Task goal - A single stretch of the material below is to be transcribed exactly, starting at the line with "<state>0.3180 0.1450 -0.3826" and ending after the line with "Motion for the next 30".
§
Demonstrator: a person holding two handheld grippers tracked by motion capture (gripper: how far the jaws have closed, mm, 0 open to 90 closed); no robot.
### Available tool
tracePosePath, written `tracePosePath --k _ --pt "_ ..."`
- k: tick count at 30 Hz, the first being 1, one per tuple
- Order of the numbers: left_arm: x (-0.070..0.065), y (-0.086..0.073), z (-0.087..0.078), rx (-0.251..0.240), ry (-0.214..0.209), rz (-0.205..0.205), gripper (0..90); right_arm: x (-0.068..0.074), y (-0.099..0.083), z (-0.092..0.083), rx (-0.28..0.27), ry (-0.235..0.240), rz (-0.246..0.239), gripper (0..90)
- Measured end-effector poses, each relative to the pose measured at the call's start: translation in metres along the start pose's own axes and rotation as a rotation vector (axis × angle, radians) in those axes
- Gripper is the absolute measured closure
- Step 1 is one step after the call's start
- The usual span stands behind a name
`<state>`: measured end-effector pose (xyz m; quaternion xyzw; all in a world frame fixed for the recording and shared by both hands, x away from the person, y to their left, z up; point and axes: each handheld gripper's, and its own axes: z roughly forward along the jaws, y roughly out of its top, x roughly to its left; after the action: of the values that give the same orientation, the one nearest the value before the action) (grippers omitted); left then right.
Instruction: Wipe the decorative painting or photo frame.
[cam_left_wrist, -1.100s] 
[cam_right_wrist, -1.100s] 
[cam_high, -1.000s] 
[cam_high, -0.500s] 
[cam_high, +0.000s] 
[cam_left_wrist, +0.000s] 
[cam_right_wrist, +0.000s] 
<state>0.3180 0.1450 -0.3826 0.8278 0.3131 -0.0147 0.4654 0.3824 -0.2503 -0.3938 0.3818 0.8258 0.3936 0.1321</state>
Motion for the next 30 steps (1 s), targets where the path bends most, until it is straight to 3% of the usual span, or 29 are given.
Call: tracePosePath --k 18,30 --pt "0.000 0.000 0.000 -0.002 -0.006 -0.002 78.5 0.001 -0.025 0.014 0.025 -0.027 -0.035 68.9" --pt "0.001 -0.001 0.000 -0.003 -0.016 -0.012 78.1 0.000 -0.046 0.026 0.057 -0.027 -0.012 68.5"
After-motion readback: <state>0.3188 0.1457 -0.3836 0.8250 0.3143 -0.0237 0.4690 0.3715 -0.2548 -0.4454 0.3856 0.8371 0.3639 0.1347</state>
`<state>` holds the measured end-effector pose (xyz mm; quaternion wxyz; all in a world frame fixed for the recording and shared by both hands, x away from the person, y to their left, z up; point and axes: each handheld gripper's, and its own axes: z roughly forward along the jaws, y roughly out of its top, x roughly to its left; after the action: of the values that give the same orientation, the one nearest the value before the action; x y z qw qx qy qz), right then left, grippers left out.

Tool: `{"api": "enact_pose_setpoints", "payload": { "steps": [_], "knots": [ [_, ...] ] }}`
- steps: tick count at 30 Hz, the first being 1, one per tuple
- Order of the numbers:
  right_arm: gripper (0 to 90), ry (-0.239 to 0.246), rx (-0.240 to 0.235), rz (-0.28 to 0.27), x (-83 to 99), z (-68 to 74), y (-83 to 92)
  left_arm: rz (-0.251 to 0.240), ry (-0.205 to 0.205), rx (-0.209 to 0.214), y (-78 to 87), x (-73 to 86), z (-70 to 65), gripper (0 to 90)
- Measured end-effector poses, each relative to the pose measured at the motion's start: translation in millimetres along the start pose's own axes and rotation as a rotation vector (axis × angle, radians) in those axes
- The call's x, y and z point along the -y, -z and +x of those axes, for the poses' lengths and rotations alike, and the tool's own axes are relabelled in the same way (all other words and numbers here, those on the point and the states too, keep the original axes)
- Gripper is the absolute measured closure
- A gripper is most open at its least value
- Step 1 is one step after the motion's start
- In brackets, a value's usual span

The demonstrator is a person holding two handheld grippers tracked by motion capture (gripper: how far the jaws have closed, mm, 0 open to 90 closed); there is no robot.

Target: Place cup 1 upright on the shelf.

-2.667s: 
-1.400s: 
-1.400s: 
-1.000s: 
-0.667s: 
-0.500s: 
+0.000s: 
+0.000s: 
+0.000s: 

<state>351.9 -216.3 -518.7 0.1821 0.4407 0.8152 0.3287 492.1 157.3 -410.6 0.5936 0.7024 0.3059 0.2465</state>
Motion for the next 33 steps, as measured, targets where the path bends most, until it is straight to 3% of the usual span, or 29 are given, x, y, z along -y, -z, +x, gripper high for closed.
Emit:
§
Problem solution -
<state>0.3180 0.1450 -0.3826 0.8278 0.3131 -0.0147 0.4654 0.3824 -0.2503 -0.3938 0.3818 0.8258 0.3936 0.1321</state>
Motion for the next 30 steps (1 s), targets where the path bends most, until it is straight to 3% of the usual span, or 29 are given.

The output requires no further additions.